Problem to work on: Please state the number of lines in the listing that contain the word "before", and nothing else.

******************************

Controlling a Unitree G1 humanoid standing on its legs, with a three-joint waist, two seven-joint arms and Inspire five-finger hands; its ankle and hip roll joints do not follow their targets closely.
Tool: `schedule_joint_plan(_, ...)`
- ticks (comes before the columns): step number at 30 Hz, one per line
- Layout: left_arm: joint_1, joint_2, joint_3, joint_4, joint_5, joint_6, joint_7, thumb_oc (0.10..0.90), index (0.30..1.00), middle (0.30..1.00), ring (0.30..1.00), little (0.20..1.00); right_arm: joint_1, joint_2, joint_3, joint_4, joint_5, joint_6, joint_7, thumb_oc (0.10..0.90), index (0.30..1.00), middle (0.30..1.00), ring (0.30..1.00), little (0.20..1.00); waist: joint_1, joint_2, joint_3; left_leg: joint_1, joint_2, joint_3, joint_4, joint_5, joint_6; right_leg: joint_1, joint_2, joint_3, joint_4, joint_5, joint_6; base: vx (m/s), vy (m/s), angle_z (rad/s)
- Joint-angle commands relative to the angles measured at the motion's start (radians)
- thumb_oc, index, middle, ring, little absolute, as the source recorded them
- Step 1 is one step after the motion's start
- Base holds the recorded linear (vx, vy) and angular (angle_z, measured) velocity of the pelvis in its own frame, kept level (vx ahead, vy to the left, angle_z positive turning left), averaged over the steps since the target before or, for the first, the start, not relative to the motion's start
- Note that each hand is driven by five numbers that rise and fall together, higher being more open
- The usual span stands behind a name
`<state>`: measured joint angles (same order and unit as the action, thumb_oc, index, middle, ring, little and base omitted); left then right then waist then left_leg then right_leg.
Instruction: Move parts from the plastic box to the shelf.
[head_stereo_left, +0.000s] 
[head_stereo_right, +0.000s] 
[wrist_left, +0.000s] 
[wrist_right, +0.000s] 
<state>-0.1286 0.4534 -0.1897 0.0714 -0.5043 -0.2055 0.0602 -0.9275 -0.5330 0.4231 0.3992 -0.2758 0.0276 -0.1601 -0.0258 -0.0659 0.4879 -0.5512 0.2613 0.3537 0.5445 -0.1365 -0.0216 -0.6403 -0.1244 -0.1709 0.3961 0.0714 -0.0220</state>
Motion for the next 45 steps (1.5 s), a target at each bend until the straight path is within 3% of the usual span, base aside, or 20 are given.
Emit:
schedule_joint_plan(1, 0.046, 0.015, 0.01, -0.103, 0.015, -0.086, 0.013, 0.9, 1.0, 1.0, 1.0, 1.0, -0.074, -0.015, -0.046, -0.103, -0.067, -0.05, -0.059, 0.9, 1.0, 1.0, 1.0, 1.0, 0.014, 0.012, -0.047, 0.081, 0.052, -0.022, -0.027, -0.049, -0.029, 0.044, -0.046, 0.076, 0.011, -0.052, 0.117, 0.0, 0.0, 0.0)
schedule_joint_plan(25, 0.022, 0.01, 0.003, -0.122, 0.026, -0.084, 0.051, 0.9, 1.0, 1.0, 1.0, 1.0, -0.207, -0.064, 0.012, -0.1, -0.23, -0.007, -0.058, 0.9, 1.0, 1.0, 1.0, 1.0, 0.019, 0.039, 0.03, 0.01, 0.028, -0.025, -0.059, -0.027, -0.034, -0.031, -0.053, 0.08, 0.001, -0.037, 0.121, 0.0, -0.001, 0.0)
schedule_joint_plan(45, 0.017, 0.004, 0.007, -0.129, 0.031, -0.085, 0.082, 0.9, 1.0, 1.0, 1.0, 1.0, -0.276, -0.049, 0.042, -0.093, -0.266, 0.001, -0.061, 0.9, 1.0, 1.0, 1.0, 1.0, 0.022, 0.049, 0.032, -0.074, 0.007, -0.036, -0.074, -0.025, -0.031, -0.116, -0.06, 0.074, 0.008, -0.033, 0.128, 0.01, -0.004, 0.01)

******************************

Problem solution: 2